When we are awake our brains are a Babel of disjointed neural voices chatting with each other to enable us to work through the daily tasks of life. But when we sleep, the voices of signaling neurons merge into a unified chorus of bursts, which neuroscientists call slow wave activity. Recent research has suggested that astrocytes, not just neurons, may help trigger this change.

Comprising about 25 to 30 percent of brain cells, astrocytes are a type of so-called glial cell that line the brain with countless bushy tendrils. This coverage allows each individual astrocyte to listen to tens of thousands of synapses, the sites of communication between neurons. The abundant cells connect to each other through specialized channels, which the researchers say could allow astrocytes located throughout the brain to function as a unified network. Hyperconnected and ubiquitous astrocytes may be able to generate synchronized signaling in neurons, as suggested by new study published on March 17, 2021 in eLife.

“This could give us new insights not only on sleep, but also on diseases in which sleep dysregulation is a symptom,” said study lead author Kira Poskanzer, PhD, assistant professor in the department of UCSF biochemistry and biophysics. “Maybe some diseases affect astrocytes in ways we hadn’t thought of before.”

Poskanzer and his team have followed changes in slow wave activity in the brains of mice while manipulating astrocytes using a drug that can activate cells in genetically engineered animals. Slow wave activity can be represented in the same way that the vibrations of an earthquake are scraped on a seismograph. When the brain is awake, the resulting traces are usually a dense scribble of short, jerky movements. But when slow wave activity kicks in during certain stages of sleep, the signal slows down, looping up and down to create a trail with deep valleys and high peaks. The researchers found that igniting astrocytes led to higher slow wave activity – and therefore sleep – in mice.

But the team wanted to take a closer look at the role of astrocytes, asking how these cells exert their influence and what aspects of sleep they manage.

In addition to the specialized junctions that join neighboring astrocytes, these cells are dotted with a variety of receptor molecules that allow them to respond to signals from neurons and other cell types around them. In the study, the team hijacked two of these molecules – called Gi and Gq receptors – and found that they each appeared to control a distinct aspect of sleep. Activation of the Gq receptors made the animals sleep longer, but not deeper, according to slow wave measurements, while the Gi receptors initiated much deeper sleep without affecting sleep duration.

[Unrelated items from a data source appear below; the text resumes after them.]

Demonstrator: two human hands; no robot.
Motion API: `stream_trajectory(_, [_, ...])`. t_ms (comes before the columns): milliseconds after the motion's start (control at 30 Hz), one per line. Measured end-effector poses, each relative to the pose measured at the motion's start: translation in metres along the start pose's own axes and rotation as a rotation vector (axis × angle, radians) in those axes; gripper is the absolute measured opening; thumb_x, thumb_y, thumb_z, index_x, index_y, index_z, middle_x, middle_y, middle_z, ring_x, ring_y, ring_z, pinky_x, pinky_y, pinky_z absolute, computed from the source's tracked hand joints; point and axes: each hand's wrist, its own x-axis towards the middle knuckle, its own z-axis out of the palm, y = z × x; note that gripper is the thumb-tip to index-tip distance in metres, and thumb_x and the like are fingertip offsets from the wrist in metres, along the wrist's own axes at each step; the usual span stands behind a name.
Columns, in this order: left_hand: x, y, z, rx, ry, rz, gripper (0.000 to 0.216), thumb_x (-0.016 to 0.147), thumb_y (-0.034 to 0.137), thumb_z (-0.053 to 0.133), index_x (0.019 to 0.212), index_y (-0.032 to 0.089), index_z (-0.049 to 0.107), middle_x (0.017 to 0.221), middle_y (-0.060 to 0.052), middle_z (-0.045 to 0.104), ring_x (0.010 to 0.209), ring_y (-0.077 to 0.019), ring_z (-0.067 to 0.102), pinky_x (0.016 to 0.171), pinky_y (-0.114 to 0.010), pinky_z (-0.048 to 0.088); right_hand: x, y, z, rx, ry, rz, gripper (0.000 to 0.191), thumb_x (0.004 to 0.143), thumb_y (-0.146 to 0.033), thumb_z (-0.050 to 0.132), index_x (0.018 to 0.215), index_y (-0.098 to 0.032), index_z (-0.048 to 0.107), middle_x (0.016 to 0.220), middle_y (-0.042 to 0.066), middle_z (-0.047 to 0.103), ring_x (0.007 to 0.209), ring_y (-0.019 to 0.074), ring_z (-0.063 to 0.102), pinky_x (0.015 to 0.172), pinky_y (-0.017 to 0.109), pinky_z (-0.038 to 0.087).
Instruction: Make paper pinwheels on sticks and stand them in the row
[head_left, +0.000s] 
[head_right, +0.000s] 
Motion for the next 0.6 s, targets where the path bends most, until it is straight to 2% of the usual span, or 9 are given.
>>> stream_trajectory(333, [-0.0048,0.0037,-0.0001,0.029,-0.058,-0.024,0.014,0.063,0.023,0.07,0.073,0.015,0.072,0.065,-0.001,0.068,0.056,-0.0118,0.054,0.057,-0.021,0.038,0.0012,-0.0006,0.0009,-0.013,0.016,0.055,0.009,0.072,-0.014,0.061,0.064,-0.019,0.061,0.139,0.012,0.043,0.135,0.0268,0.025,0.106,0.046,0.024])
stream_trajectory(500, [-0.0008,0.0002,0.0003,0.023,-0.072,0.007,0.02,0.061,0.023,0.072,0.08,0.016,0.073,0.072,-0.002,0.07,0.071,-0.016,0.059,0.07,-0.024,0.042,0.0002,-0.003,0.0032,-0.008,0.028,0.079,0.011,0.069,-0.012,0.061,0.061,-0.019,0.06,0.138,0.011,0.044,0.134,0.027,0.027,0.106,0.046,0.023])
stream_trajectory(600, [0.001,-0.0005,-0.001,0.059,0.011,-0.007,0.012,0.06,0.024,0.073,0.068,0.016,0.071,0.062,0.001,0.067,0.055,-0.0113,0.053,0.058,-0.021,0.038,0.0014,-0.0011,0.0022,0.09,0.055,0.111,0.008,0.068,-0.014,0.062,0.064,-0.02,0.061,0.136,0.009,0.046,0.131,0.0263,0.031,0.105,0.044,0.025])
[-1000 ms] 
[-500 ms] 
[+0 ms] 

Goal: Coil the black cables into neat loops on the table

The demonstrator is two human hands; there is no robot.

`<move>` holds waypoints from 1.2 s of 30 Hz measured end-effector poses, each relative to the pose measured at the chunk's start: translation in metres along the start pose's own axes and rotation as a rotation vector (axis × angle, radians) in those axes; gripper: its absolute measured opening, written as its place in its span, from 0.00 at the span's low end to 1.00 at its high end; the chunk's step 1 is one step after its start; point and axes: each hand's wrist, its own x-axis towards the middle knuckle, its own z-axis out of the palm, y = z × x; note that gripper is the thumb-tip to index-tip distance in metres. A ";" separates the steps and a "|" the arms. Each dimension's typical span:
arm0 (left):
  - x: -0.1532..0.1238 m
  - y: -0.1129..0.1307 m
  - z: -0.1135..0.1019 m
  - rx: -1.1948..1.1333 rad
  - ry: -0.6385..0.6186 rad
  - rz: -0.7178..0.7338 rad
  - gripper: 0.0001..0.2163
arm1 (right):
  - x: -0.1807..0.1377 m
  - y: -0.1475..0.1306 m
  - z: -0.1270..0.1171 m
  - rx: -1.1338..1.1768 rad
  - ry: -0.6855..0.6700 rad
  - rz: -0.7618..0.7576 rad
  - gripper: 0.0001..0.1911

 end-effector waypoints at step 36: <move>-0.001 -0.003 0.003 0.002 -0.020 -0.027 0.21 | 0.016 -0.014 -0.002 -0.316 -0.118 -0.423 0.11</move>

“Depth and duration are aspects of sleep that are often overlooked and lumped together even in neuroscience,” said Vaidyanathan. “But separating these different aspects and how they are regulated will be important down the line in creating more specific sleep treatments.”

The team also found that astrocyte activity has a long range across the brain: triggering astrocytes in one part of the cortex could affect neural behavior at a distant point. Researchers are eager to deepen the extent of this influence and continue to study how different astrocyte receptors work together to impact sleep, Poskanzer says.

“What have people missed because they ignore this group of cells?” she wondered. “The unanswered questions so far in sleep neurobiology – maybe they weren’t answered because we didn’t look in the right places.”